I have read the documentation for the marginaleffect
package (https://vincentarelbundock.github.io). It is a great package that provides detailed tutorials. I also largely agree that we can implement bootstrapping using this package. However, I am not entirely certain whether calculating post-hoc contrasts is of great practical help (I apologize if this is due to my lack of familiarity with this field). Our team will discuss this point internally, which may take some time, but we will get back to you as soon as possible.
Linking this post here which may be relevant: https://stats.stackexchange.com/questions/617990/inference-for-high-dimensional-models-based-on-running-a-glm-on-the-union-of-s?noredirect=1#comment1148780_617990 and some quick tests on that idea of doing inference by fitting a regular GLM on the union of selected variables over many bootstrapped datasets: https://github.com/tomwenseleers/L0glm/blob/master/benchmarks/benchmarks%20multichannel%20deconvolution%20gaussian%20L0glm%20abess%20glmnet.R. In the end what works best is to select a set of variables that appear in at least 30% of the best subset fits on bootstrapped data, similar to what is done in the bolasso
to achieve variable selection consistency (https://arxiv.org/abs/0804.1302) (but where the threshold is typically taken much higher, e.g. at 0.9, leading to slower convergence to the true set). Such an approach might be convenient to avoid having to deal interfacing the package to marginaleffects
and emmeans
and such. And maybe you are right that the people that are fitting models with 10s of thousands of variables will typically not be the ones that will start making effect plots of particular factors in their model & that basic inference on the model coefficients is probably sufficient.
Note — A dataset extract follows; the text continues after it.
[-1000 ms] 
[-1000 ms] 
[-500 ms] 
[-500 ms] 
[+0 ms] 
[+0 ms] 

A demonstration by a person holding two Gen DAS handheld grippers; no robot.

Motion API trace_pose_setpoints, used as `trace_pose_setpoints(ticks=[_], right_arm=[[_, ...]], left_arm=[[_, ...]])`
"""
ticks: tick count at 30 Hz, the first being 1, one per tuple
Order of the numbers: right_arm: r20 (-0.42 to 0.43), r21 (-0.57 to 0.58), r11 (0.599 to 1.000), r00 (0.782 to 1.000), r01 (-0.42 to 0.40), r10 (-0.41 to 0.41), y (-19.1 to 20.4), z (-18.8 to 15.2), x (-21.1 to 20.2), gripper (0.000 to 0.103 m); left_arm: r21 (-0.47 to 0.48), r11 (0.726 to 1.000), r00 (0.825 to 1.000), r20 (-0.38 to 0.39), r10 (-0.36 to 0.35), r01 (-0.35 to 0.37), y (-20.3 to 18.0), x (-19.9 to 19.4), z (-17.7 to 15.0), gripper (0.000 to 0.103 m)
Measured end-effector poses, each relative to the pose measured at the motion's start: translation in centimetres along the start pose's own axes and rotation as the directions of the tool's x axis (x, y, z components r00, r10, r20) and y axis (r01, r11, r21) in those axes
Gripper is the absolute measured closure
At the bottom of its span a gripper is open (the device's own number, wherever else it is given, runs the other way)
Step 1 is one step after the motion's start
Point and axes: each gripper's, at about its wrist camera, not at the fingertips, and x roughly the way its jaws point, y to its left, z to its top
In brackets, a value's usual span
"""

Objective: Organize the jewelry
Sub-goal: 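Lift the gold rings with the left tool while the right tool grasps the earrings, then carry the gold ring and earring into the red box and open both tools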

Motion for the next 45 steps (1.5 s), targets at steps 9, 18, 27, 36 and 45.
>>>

For those doing best subset selection on models with 100s of variables & best subsets with less than 10 contributing variables or so things might be different. Or cases where the solution is extremely sparse - datasets with 10s of thousands of variables but still only a couple of contributing variables.
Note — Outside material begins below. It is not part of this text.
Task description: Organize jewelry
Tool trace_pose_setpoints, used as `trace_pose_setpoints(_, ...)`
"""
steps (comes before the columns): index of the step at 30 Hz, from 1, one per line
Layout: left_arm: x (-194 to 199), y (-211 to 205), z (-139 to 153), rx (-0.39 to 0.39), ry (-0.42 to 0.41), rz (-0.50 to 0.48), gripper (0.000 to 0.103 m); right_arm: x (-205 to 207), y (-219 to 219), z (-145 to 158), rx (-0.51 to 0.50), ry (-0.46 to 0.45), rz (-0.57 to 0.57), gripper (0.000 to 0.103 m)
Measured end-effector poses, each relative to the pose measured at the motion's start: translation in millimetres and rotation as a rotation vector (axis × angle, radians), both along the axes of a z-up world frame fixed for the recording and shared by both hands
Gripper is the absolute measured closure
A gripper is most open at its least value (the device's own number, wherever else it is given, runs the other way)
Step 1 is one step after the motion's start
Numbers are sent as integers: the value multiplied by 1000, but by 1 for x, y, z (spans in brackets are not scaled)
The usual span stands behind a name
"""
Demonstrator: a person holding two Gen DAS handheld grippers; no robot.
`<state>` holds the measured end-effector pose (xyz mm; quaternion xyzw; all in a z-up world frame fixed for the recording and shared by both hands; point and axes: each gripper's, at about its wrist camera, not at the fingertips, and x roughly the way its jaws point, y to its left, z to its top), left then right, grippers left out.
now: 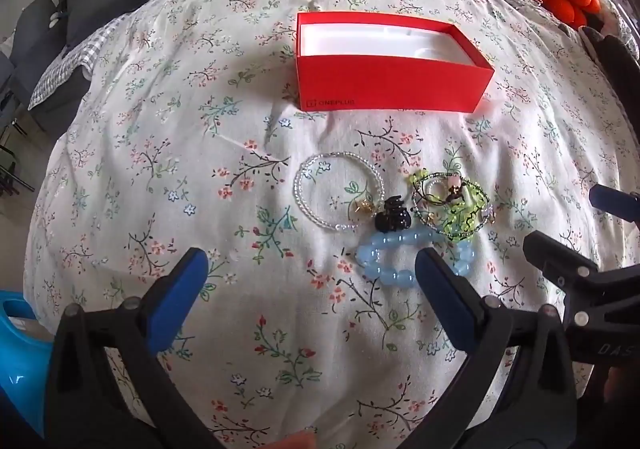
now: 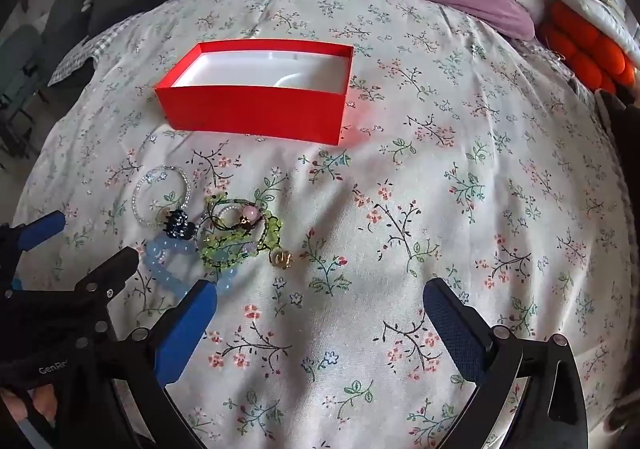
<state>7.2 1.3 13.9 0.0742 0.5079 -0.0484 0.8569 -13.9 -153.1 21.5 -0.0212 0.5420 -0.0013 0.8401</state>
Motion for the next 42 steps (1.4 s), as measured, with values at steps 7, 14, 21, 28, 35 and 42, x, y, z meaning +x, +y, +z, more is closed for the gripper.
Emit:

Thank you for your suggestion regarding statistical inference in abess. We found the methods you mentioned to be relatively effective. Additionally, we have developed a method that combines abess with the technique proposed in (https://arxiv.org/pdf/2209.09299.pdf), and we have obtained promising results. We have attached a screenshot of the output for your reference.
Furthermore, we would like to share our code with you. We hope this will be useful for users who require advanced statistical inference features. Thank you once again for your valuable input.
## library abess
library(abess)
## functions
# The following is a function to determine whether a column vector is in a matrix.
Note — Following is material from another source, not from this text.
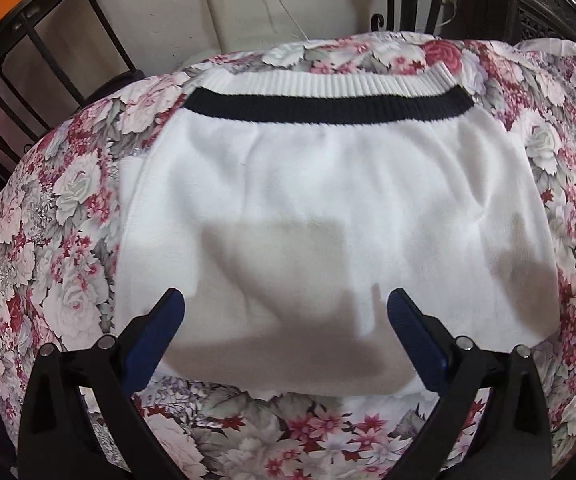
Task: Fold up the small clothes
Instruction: 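Grasp the side edge of the folded white sweater with the right gripper, then lift the held side edge and fold it over onto the sweater's other half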
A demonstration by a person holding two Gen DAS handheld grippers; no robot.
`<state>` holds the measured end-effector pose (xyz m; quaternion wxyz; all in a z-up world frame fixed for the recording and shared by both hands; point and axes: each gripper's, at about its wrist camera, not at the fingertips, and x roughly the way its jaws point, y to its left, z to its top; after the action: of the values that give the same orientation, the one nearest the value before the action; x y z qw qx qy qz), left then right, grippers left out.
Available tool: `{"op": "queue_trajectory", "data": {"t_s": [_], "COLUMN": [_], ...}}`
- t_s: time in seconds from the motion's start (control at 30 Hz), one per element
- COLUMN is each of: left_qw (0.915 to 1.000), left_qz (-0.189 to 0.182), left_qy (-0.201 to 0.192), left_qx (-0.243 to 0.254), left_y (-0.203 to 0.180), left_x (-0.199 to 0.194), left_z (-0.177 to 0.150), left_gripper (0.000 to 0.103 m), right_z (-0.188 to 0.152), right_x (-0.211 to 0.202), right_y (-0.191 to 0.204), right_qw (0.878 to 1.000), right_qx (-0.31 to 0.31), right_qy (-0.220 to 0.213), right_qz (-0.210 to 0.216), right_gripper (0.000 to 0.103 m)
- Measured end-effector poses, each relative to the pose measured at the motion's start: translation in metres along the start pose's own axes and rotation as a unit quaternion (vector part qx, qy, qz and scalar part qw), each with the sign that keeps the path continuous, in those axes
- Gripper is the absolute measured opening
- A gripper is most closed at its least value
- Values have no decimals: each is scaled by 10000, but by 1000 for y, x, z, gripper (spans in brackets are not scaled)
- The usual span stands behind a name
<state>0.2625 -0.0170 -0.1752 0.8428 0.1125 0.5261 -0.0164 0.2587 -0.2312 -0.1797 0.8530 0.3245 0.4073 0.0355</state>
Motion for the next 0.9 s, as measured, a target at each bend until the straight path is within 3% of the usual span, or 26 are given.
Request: {"op": "queue_trajectory", "data": {"t_s": [0.13, 0.3, 0.37, 0.53, 0.63, 0.67, 0.8, 0.9], "left_qw": [9999, 9998, 9998, 9998, 9999, 9999, 9998, 9999], "left_qz": [44, 37, -11, -37, -36, -27, 2, 16], "left_qy": [23, 137, 153, 158, 139, 111, -154, -23], "left_qx": [90, 137, 98, 77, 79, 56, -112, -151], "left_y": [-8, -10, -8, -8, -8, -7, 0, 3], "left_x": [7, 17, 19, 22, 21, 20, 10, 16], "left_z": [-4, -7, -5, -6, -6, -6, -1, 0], "left_gripper": [99, 99, 99, 99, 99, 99, 99, 99], "right_z": [0, 4, -1, -2, -6, -7, -5, -7], "right_x": [13, 38, 49, 62, 66, 66, 63, 75], "right_y": [-17, -14, -15, -17, -16, -14, 0, -24], "right_qw": [9992, 9986, 9979, 9983, 9990, 9986, 9972, 9961], "right_qx": [301, 127, 168, 72, -32, -53, -166, 375], "right_qy": [99, 259, 450, 464, 339, 366, 373, 476], "right_qz": [236, 450, 440, 352, 275, 366, 627, 634], "right_gripper": [84, 74, 73, 69, 54, 45, 43, 39]}}
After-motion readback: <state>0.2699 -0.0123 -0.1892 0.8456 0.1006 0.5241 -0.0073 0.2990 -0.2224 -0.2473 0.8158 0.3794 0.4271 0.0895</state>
# If the column vector is in the matrix, this function returns its position.
vec_in_matrix <- function(mat, vec) {
k_max <- ncol(mat)
flag <- 0
k <- 1
while(!flag & k <= k_max) {
if(!sum(mat[, k] != vec)) flag <- k
k <- k + 1
}
return(flag)
}
# Below is a function that takes input samples and returns a set of selected variables
# that with high probability contains the actual support set.
# The selected variables are stored in the output matrix as column vectors.
Search_Candidate_Models <- function(x, y, cyc=100, tune="cv") {
n <- length(y)
p <- ncol(x)
Sd_abess <- matrix(2, p, 1)
for(i in 1:cyc) {
x_rs <- cbind(x, rnorm(n))
abess_fit <- abess(x_rs, y, always.include = p + 1, tune.type = tune)
beta_j <- as.numeric(as.matrix(abess_fit$beta[-(p + 1), paste(abess_fit$best.size)]) != 0)
if(!vec_in_matrix(Sd_abess, beta_j)) Sd_abess <- cbind(Sd_abess, beta_j)
}
Sd_abess <- Sd_abess[, -1]
return(as.matrix(Sd_abess))
}
# Below is a function that computes the p-value for each support set in the candidate models.
p_value_of_tua <- function(x, y, tua, cyc_p_value=100, tune="cv") {
n <- length(y)
p <- ncol(x)
if(!sum(tua)) return(0)
x_tua <- x[, tua != 0]
H <- x_tua %*% solve(t(x_tua) %*% x_tua) %*% t(x_tua)
a_obs <- H %*% y
b_obs <- sqrt(sum(((diag(n) - H) %*% y) ^ 2))
size_tua <- sum(tua)
Tua_abess <- matrix(2, p, 1)
times_Tua_abess <- c()
abess_tua <- as.numeric(as.vector(abess(x, y, support.size = size_tua, tune.type = tune)$beta) != 0)
for(j in 1:cyc_p_value) {
u_j <- (diag(n) - H) %*% rnorm(n)
y_j <- a_obs + b_obs / sqrt(sum((u_j) ^ 2)) * u_j
abess_tua_j <- as.numeric(as.vector(abess(x, y_j, support.size = size_tua, tune.type = tune)$beta) != 0)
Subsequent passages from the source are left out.